O primeiro Sonic de Mega Drive foi um experimento. O terceiro foi outro – que se juntando com o & Knuckles formava uma história bastante complexa e ritmada sem nenhuma linha de diálogo. Mas o segundo foi uma coisa. Ele é uma manifestação única em si mesmo de ser engenhoso, ter que fazer mais com menos e de passar uma vibe muito específica de sua época. Sonic 2 saiu do nada e virou tudo em relação de onde saiu, como saiu. Ele não tinha a pretensão de ser uma grande história ou de vender videogame, era só uma coisa em si, um bastião solto de como é ser o que é.
Eu amo Sonic 2 pois ele foi o jogo que me fez amar videogames.
Aqui no site o meu avatar tem uma touca do Sonic, mas eu não sou fanático pelo personagem em si. Gosto de alguns jogos, detesto outros, e geralmente por motivos que diferem do resto dos fãs e dos haters. Não vivo numa ilusão de que “Sonic vai renascer” e realmente não me importo nem um pouco com isso. Não precisa. Pra quê renascer, cara? Tem Sonic 2 aí! Sonic 2 não morreu.
Vê, um problema da nossa mídia é que as pessoas tendem a diminuir o valor das coisas com o tempo – provavelmente isso se dá ao fato de ser uma mídia nova e só agora estarem começando a morrer as pessoas envolvidas no nascimento dela. Se o criador de algo ainda tá vivo e trabalhando, não tem pra quê ver o que ele fez no início da carreira, certo? Afinal, o esperado é que ele esteja melhorando e pegar o último produto é o melhor pra entende-lo. Bom, isso é errado em muitos níveis, mas ainda imaginar que as pessoas pensem no criador já é um idealismo: geralmente só ligam pro nome da franquia na capa, mesmo.
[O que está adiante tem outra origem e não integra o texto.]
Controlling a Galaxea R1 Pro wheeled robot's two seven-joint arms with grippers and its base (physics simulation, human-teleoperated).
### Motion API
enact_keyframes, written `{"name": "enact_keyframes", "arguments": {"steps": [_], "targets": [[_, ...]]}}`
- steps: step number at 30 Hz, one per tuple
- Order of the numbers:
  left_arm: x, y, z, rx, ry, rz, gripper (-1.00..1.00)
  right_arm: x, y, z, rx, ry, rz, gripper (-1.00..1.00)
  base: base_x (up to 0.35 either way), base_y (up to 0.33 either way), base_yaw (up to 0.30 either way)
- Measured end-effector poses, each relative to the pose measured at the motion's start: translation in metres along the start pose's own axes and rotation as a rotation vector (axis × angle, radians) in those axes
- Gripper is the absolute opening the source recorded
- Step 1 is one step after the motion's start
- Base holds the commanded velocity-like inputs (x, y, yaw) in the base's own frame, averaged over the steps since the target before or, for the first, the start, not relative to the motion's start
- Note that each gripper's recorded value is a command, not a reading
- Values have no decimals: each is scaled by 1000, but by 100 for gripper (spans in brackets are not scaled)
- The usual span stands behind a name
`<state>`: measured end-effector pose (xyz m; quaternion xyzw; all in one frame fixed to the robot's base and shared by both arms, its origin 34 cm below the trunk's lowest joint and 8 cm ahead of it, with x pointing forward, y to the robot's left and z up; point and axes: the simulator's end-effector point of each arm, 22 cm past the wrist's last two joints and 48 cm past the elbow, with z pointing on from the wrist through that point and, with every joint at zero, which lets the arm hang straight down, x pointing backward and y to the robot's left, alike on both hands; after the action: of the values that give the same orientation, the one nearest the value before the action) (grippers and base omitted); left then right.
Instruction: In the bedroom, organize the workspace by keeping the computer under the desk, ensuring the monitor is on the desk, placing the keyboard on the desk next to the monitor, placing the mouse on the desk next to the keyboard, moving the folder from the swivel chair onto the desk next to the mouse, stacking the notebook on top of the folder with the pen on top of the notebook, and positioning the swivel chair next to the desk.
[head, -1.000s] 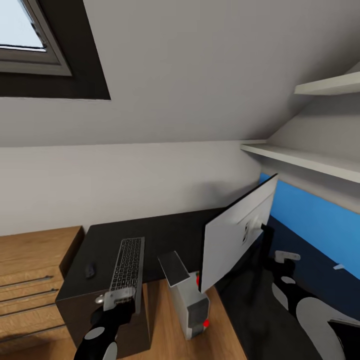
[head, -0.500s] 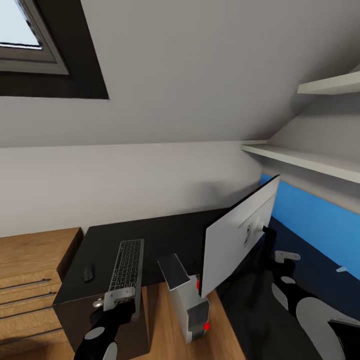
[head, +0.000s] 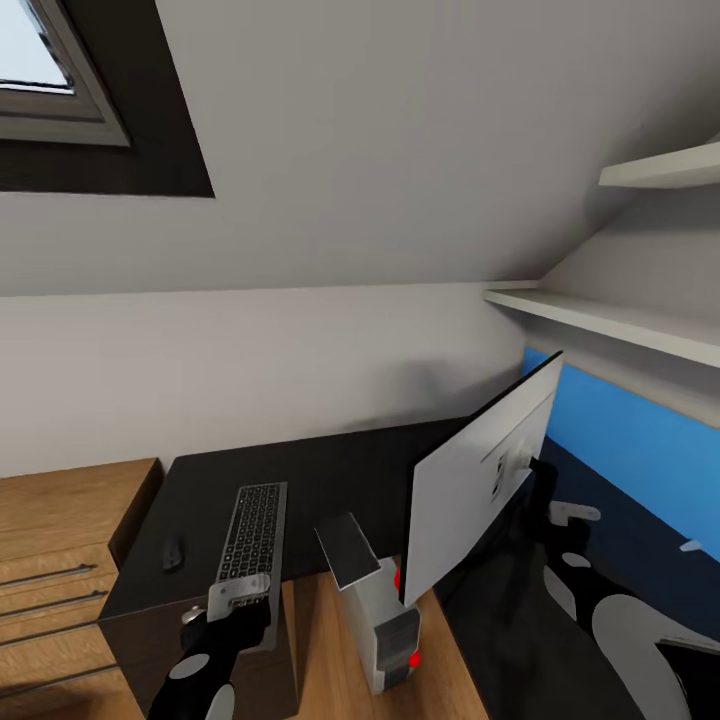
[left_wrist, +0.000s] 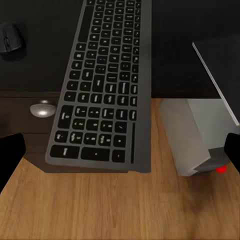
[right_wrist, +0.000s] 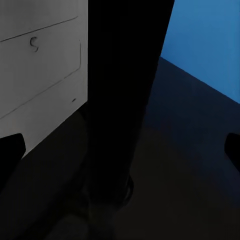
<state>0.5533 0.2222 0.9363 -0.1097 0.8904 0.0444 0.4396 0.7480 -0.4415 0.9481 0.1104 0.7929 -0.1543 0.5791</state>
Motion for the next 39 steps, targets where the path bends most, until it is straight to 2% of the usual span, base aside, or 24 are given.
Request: {"name": "enact_keyframes", "arguments": {"steps": [39], "targets": [[0, 1, 0, -2, -1, 1, 100, 0, -1, 0, 1, 0, -1, 100, 38, -15, 0]]}}
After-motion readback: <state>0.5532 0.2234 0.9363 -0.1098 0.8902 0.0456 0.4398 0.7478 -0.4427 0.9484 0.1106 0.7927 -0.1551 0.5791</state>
E aí o último Sonic, o último Mario, o último Metal Gear, acabam “substituindo” o penúltimo. É o “mais avançado”. Já ouvi que “não tem pra que alguém jogar Space Invaders já que hoje jogo de tiro é muito mais realista”. Não é assim que cultura funciona, mas fico na esperança de que um dia todo mundo entenda.
O que quero dizer com isso é que, independente do que veio antes e depois, Sonic 2 tá aí, existiu e existe, e seu valor não diminuiu nem aumentou com o tempo. É o mesmo jogo fantástico que era quando saiu. E tem a mesma trilha sonora absurda. E os mesmos cenários, mesmos efeitos sonoros, mesmo “anos 90” estampado, e mesmo ar despretensioso de querer – e conseguir – apenas ser um produto legal. Mal sabe ele que acabou sendo o produto mais legal.
Sonic 2 é como você ter inveja do seu amigo ter ar condicionado enquanto você tem apenas um ventilador, mas aí você descobre que ficar pelado na frente do ventilador é muito melhor que ficar pelado na frente do ar condicionado. E na próxima semana ele nem aparece na aula por ter pego uma gripe dos infernos. Coisas da vida.